Most journalists breezed right past him to tables piled high with fruits, meats, pizzas and deserts, or directly to the well- stocked bar. They then demonstrated a some of the essential prerequisites of a successful career in the technology media: the ability to listen, take notes and ask intelligent questions while holding a beer, a plate of food and an assortment of the fairly useless giveaway gadgets known in the trade as swag.

Some exhibits were clearly more impressive than others. One company, Viable, featured deaf presenters, extolling in sign language the virtues of their first-of-its-kind project, a videophone system designed especially for deaf people to use sign language in their communications.

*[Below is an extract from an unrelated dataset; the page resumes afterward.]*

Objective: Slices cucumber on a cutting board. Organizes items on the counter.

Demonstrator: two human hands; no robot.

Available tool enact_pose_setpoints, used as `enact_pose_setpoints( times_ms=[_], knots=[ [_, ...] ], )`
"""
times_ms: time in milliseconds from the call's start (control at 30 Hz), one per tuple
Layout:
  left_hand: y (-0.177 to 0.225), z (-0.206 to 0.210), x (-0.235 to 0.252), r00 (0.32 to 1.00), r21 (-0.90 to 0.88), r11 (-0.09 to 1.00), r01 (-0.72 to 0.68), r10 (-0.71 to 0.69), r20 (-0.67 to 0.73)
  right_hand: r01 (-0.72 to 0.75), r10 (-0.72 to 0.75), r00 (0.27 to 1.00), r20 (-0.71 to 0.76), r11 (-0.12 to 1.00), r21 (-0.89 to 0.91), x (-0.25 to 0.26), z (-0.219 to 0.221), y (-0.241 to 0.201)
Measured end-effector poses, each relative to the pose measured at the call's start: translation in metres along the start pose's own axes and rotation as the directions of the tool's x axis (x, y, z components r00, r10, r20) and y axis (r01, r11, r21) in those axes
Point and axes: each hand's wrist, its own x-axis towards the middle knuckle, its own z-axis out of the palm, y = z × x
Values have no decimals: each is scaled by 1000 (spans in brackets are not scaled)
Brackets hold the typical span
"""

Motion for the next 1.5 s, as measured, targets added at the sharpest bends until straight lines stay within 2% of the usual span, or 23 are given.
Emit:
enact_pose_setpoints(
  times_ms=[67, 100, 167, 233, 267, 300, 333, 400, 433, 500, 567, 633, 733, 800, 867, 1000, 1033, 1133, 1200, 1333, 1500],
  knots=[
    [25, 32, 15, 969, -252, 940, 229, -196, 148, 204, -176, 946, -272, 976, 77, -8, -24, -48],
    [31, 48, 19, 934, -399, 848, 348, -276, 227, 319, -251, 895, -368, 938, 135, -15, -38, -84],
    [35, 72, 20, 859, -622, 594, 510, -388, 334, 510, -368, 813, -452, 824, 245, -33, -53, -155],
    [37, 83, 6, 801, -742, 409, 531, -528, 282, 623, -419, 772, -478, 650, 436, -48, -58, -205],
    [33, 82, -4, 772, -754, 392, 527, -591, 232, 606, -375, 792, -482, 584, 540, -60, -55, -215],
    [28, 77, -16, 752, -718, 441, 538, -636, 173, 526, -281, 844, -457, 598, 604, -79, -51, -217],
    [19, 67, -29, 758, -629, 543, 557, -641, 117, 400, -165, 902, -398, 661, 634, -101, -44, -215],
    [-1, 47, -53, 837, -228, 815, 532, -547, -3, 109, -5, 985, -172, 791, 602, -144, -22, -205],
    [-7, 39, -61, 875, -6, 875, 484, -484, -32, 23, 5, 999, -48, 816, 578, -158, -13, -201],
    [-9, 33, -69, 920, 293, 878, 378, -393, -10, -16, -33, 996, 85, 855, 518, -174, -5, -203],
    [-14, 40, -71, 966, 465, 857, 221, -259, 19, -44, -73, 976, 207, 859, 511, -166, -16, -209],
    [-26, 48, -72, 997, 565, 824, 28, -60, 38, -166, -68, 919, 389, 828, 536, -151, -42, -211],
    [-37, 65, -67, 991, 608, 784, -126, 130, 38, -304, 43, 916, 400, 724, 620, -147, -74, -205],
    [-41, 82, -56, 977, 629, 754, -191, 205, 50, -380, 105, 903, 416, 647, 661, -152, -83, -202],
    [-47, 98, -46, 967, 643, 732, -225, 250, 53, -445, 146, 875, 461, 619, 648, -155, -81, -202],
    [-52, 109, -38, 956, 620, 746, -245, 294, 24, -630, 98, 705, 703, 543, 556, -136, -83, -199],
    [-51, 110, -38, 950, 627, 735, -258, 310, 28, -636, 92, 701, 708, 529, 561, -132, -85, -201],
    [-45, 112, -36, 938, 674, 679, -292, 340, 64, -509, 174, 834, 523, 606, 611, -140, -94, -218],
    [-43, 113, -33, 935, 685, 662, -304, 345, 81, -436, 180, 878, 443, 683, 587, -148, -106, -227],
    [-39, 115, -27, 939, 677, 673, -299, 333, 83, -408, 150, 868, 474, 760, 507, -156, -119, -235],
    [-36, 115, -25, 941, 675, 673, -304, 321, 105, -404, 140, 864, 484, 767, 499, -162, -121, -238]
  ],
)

The system features a dedicated button to alert an interpreter to sit in on the call to enable deaf people to communicate with those who don't speak sign language. Asked whether it wouldn't be easier to type, the presenter was adamant: 'No this is my first language,' he said through an interpreter. 'This is the easiest way for me.'

Pulse-Link had no need for gimmicks. The company boasts the world's fastest high-speed wireless chip which can stream high def TV pictures around the home at speeds of 1 gigabit per second. The company is starting alliances with major set manufacturers and expects to see it on the market in the second half of the year.

'How do you ensure you rise above the buzz?' the PR lady was asked.

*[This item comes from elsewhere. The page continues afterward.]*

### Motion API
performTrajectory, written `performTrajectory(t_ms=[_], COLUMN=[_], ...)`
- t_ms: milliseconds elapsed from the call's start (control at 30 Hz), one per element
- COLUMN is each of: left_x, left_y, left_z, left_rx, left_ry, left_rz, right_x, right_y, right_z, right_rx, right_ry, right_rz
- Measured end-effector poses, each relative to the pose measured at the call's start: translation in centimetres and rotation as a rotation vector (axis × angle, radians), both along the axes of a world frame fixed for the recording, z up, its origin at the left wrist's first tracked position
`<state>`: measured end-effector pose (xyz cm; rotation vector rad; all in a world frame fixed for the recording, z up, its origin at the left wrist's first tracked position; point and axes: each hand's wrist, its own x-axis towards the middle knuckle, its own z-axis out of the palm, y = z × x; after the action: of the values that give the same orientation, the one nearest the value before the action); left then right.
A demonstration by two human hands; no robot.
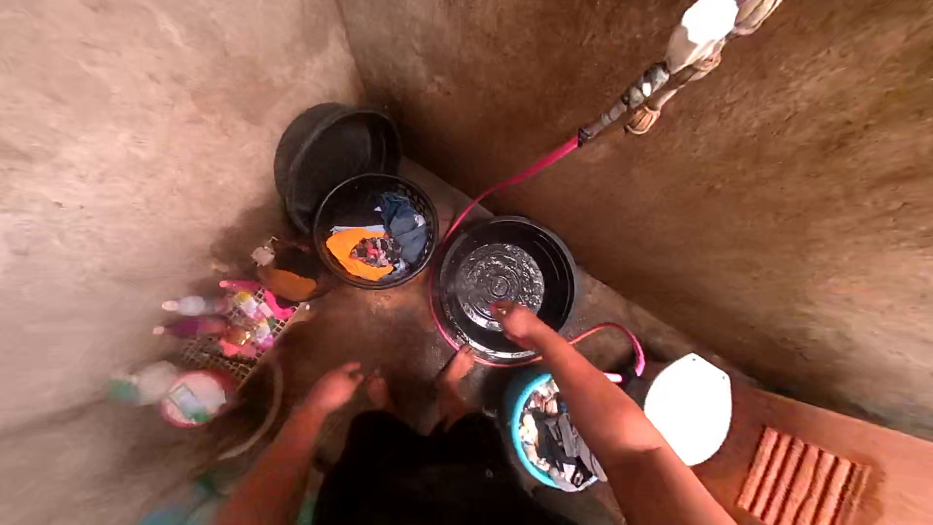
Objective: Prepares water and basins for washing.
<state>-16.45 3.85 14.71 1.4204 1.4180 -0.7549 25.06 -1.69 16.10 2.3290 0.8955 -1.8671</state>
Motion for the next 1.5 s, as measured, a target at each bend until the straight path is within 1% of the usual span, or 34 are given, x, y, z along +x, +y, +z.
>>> performTrajectory(t_ms=[133, 200, 267, 333, 400, 467, 533, 633, 700, 767, 800, 867, 900, 933, 1033, 1100, 1167, 1200, 1267, 1333, 1367, 1400, 1433, 1500], left_x=[10.2, 14.0, 16.7, 18.9, 20.6, 22.0, 23.4, 25.3, 26.6, 27.6, 28.0, 28.9, 29.3, 29.6, 29.9, 29.6, 29.0, 28.9, 29.1, 29.4, 29.6, 29.8, 30.0, 30.6], left_y=[2.4, 3.2, 4.1, 5.4, 6.7, 8.0, 9.3, 10.5, 11.5, 12.5, 12.8, 13.6, 13.8, 13.9, 13.5, 12.9, 12.5, 12.3, 11.4, 10.0, 9.3, 8.4, 7.3, 4.6], left_z=[-3.2, -5.5, -8.1, -10.7, -13.9, -17.8, -21.1, -27.1, -30.7, -34.5, -35.9, -37.5, -37.9, -38.1, -38.6, -39.5, -40.3, -40.2, -37.9, -34.7, -32.5, -30.4, -28.6, -25.3], left_rx=[0.016, -0.03, -0.08, -0.119, -0.126, -0.121, -0.124, -0.079, -0.059, -0.016, -0.001, -0.008, -0.018, -0.028, -0.02, -0.016, -0.038, -0.064, -0.093, -0.091, -0.088, -0.103, -0.132, -0.153], left_ry=[-0.168, -0.226, -0.276, -0.303, -0.316, -0.31, -0.274, -0.245, -0.241, -0.224, -0.21, -0.179, -0.166, -0.167, -0.209, -0.248, -0.271, -0.285, -0.292, -0.27, -0.27, -0.281, -0.303, -0.35], left_rz=[-0.018, 0.002, 0.034, 0.15, 0.35, 0.487, 0.565, 0.613, 0.573, 0.464, 0.423, 0.366, 0.351, 0.352, 0.427, 0.501, 0.552, 0.565, 0.555, 0.47, 0.41, 0.346, 0.297, 0.265], right_x=[3.7, 6.4, 9.3, 12.2, 14.4, 15.2, 14.3, 10.9, 8.5, 6.7, 6.3, 6.8, 7.8, 9.2, 14.5, 17.6, 19.7, 20.5, 21.5, 21.4, 20.9, 20.2, 19.2, 16.7], right_y=[3.8, 4.8, 5.2, 5.4, 5.5, 5.4, 4.6, 2.4, 0.6, -1.6, -2.9, -5.7, -7.1, -8.5, -11.0, -10.8, -9.2, -8.0, -5.4, -2.4, -0.9, 0.3, 1.3, 2.1], right_z=[-2.1, -3.6, -4.9, -6.2, -7.1, -8.5, -10.9, -15.2, -17.9, -19.9, -20.8, -22.2, -22.7, -23.1, -23.4, -23.6, -23.3, -22.9, -21.8, -20.6, -19.7, -18.8, -17.8, -15.8], right_rx=[0.081, 0.135, 0.165, 0.171, 0.154, 0.13, 0.054, -0.096, -0.185, -0.264, -0.306, -0.417, -0.479, -0.526, -0.602, -0.633, -0.578, -0.524, -0.403, -0.27, -0.209, -0.16, -0.129, -0.086], right_ry=[-0.042, -0.106, -0.16, -0.232, -0.289, -0.262, -0.171, -0.057, 0.0, 0.036, 0.053, 0.041, 0.013, -0.036, -0.227, -0.335, -0.434, -0.471, -0.512, -0.504, -0.477, -0.439, -0.39, -0.275], right_rz=[-0.081, -0.162, -0.292, -0.398, -0.449, -0.487, -0.415, -0.177, -0.005, 0.152, 0.23, 0.389, 0.42, 0.4, 0.205, 0.12, -0.011, -0.107, -0.291, -0.475, -0.526, -0.528, -0.484, -0.315])
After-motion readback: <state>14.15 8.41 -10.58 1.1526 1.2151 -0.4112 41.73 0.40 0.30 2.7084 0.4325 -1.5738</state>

'We don't rise above the buzz,' she shot back. 'We are the buzz.'

Less entrenched on the cutting edge were numerous companies featuring iPod accessories, including one that featured a lava lamp with integrated docking station.

Then there was a GPS tracking company offering a simple location device. The SPOT is designed for extreme sportsman embarking on adventures in areas where there's no cellphone coverage.

The company says the SPOT could mean the difference between life and death, or as its advertising material put it, 'the difference between going home in coach or cargo'.